Material Study

Material Study

The first thing I notice when I pick up a piece of leather is its suppleness. Not just softness. Suppleness.

The way it moves in the hand, it has to carry a certain balance, soft but still weighty, something that feels alive but grounded at the same time.

Over time you begin to recognise when a piece is special. It’s usually a combination of things. The texture, the weight, the finish, and how close the leather still feels to its natural state. I’m always drawn to materials that retain something of their origin but have just enough refinement to bring them into another world.

What excites me most is when everything comes together perfectly. The right shade, the right maturity in the colour, the depth of it. Sometimes it’s also when leather has been treated or transformed in an unusual way. Warped slightly, manipulated creatively, pushed somewhere unexpected but still elegant: those moments are always exciting.

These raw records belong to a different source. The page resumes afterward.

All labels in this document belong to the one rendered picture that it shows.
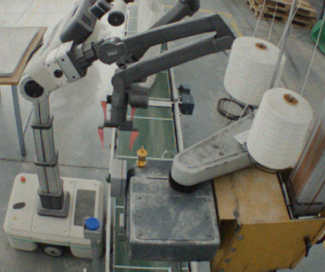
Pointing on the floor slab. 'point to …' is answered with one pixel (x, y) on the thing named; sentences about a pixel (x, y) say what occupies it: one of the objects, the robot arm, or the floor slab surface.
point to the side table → (15, 86)
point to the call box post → (95, 255)
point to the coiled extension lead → (230, 113)
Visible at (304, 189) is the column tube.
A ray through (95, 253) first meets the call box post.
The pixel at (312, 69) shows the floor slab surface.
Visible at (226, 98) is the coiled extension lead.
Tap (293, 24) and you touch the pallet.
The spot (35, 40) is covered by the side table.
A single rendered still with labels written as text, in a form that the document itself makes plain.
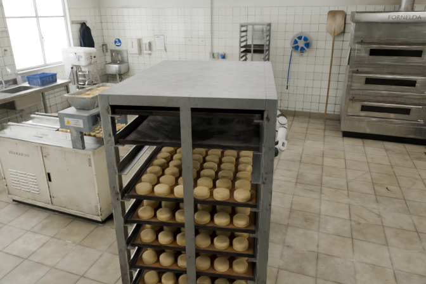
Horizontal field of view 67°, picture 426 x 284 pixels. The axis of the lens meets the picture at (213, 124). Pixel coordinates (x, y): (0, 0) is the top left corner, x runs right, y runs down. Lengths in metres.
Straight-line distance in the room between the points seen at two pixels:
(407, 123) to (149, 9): 5.40
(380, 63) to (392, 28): 0.51
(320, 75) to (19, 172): 5.19
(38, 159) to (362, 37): 4.64
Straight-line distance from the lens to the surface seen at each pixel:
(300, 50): 6.41
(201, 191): 1.00
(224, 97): 0.82
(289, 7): 6.52
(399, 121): 5.75
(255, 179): 0.92
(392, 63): 5.52
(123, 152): 3.14
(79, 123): 3.07
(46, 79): 6.17
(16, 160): 3.91
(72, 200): 3.58
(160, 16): 7.34
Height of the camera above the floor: 2.03
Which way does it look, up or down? 19 degrees down
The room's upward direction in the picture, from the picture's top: straight up
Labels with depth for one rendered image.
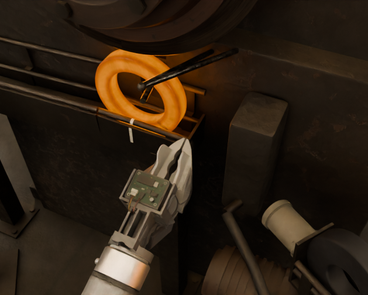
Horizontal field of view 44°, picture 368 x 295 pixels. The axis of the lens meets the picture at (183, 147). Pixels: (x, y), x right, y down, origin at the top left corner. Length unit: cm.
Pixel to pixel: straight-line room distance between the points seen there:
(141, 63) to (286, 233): 38
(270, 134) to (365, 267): 25
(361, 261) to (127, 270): 32
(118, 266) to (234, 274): 30
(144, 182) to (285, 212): 25
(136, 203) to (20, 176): 116
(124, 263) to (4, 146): 131
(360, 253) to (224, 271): 32
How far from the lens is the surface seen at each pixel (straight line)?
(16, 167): 183
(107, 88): 89
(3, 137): 196
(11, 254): 160
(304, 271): 75
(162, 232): 75
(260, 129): 75
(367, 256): 66
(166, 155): 75
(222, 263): 90
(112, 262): 67
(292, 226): 76
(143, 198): 67
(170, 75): 69
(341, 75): 77
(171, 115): 84
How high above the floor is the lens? 133
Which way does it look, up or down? 48 degrees down
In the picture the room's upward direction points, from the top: straight up
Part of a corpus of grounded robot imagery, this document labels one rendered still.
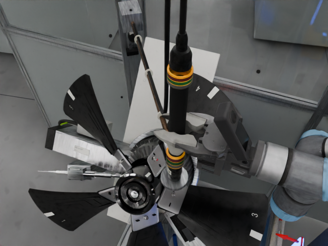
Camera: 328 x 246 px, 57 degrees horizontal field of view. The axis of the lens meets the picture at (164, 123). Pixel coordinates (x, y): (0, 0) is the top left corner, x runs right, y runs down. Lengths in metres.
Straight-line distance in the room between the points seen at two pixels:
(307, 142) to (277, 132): 0.86
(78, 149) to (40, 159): 1.46
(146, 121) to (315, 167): 0.64
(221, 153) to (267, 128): 1.05
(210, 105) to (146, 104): 0.34
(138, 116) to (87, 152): 0.22
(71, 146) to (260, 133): 0.98
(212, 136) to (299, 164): 0.16
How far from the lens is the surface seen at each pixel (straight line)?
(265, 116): 1.56
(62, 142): 1.11
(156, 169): 0.85
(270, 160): 0.59
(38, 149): 2.59
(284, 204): 0.69
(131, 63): 1.37
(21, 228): 2.30
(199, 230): 0.86
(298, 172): 0.60
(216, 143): 0.59
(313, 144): 0.76
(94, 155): 1.06
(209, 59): 1.02
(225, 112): 0.53
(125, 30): 1.13
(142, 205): 0.86
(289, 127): 1.59
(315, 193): 0.62
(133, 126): 1.10
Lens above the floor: 1.98
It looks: 51 degrees down
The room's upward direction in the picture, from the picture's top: straight up
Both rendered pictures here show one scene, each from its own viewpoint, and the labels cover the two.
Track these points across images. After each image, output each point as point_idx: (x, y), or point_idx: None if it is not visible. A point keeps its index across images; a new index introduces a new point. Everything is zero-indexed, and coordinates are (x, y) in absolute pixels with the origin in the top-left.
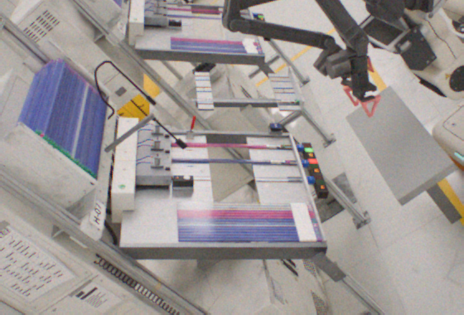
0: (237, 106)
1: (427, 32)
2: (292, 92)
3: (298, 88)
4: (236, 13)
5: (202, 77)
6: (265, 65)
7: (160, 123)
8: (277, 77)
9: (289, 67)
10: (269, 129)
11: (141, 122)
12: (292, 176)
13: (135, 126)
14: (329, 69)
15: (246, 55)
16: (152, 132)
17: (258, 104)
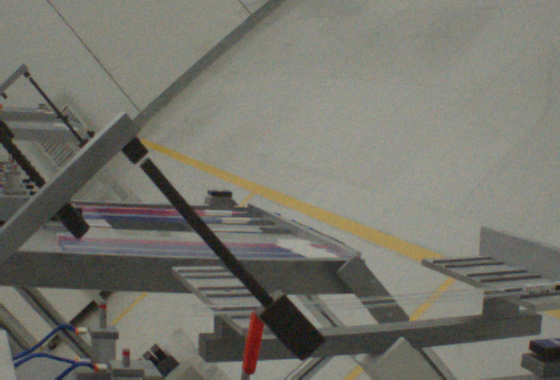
0: (359, 350)
1: None
2: (532, 275)
3: (558, 248)
4: None
5: (206, 274)
6: (373, 281)
7: (169, 183)
8: (456, 261)
9: (485, 227)
10: (539, 360)
11: (60, 172)
12: None
13: (26, 204)
14: None
15: (307, 260)
16: (83, 370)
17: (432, 335)
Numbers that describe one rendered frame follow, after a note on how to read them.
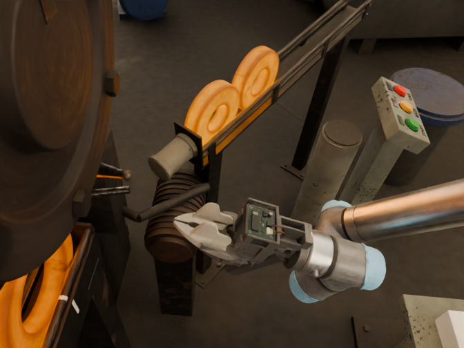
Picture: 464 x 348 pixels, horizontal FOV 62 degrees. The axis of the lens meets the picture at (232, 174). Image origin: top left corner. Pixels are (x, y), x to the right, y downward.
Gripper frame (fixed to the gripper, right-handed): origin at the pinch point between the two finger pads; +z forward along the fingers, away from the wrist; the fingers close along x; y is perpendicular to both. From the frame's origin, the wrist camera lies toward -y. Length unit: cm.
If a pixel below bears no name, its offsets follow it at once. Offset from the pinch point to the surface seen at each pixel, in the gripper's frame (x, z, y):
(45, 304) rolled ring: 12.4, 15.8, -10.4
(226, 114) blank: -33.5, -6.3, -2.7
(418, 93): -88, -82, -7
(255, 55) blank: -42.3, -8.3, 8.4
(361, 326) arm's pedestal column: -15, -75, -53
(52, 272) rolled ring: 8.1, 16.3, -8.9
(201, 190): -22.0, -6.5, -17.0
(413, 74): -101, -83, -7
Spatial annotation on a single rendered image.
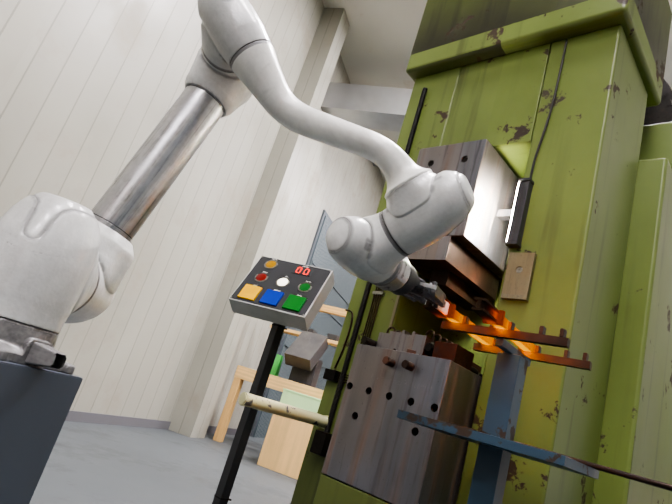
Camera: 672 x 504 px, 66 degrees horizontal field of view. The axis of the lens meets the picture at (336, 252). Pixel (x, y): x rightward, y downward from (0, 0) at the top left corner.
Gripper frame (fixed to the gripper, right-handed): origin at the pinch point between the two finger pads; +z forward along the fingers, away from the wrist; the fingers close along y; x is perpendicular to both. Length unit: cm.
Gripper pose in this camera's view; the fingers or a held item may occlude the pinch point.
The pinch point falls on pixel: (437, 304)
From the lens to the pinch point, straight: 129.1
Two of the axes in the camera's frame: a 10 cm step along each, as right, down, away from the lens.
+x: 2.9, -9.2, 2.8
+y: 7.5, 0.3, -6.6
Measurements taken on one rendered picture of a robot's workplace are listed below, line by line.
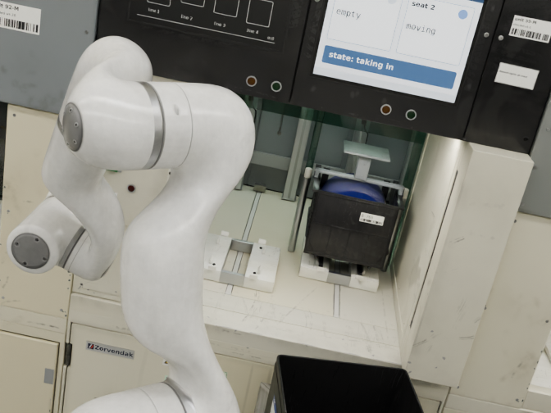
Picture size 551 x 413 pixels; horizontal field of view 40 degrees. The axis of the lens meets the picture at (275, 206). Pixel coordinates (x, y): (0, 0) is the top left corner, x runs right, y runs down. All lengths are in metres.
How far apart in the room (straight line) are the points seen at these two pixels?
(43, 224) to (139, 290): 0.37
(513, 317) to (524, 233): 0.20
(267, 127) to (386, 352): 0.97
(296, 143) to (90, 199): 1.34
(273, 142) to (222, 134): 1.61
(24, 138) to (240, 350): 0.66
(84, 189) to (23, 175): 0.57
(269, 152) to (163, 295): 1.64
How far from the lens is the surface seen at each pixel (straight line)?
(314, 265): 2.00
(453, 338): 1.66
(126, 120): 0.81
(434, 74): 1.50
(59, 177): 1.12
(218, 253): 1.96
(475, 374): 1.78
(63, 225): 1.25
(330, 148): 2.47
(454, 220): 1.54
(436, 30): 1.48
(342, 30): 1.47
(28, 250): 1.22
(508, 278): 1.67
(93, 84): 0.84
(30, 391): 1.94
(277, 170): 2.50
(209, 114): 0.86
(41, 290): 1.79
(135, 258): 0.88
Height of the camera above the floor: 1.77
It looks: 22 degrees down
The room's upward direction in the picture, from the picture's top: 12 degrees clockwise
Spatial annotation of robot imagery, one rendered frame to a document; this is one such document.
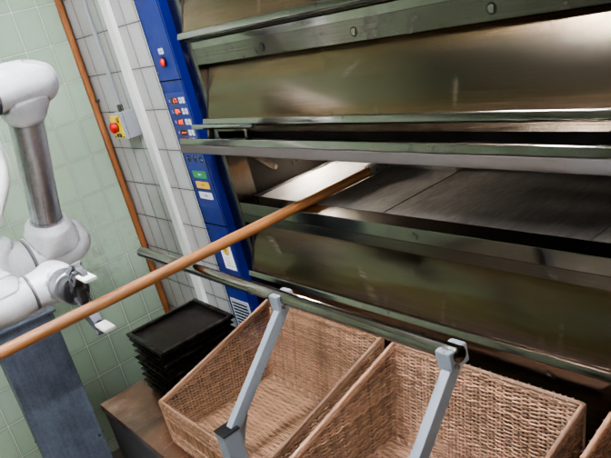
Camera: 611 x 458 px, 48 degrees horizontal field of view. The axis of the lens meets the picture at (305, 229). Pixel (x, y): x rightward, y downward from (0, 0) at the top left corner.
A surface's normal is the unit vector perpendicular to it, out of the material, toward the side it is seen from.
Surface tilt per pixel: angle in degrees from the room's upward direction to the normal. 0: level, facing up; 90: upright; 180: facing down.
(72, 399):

Working with reclaimed leather adds another layer to that study. You’re not only looking at the material itself, you’re also thinking about how it will live with other materials. Sometimes we re-fabricate pieces of leather together, building something entirely new from what already exists. So I’m always testing the material in my mind. How will it wear? How will it take pressure? How will it respond to heat? How will it age?

Not every beautiful leather survives that test. Occasionally something looks perfect but simply doesn’t have the strength or the character needed to endure. When that happens it has to be rejected, there’s no point otherwise. But if a piece is truly beautiful in its own way, even if I don’t yet know what it will become, I usually keep it.

It might not turn into a bag. It might become something else entirely one day.

Leather has taught me something deeper over the years.

It feels like a material that runs alongside humanity. It carries life within it...The life of the animal that once held it. Then another life when the skin is prepared. Then another when it becomes an object. And then another when someone begins to live with it.

In that sense, leather almost feels sacred. Something living has left something behind, and your role as a maker is to honour that continuation.

Working with reclaimed leather makes that responsibility even clearer. It forces you to think differently, and asks you to be inventive without being wasteful. It’s an exercise in restraint as much as creativity.

How do you take something that already exists and give it another life?
How do you work with the same material again and again and still create something new?

You stay within certain parameters, and inside those parameters, you can travel very far.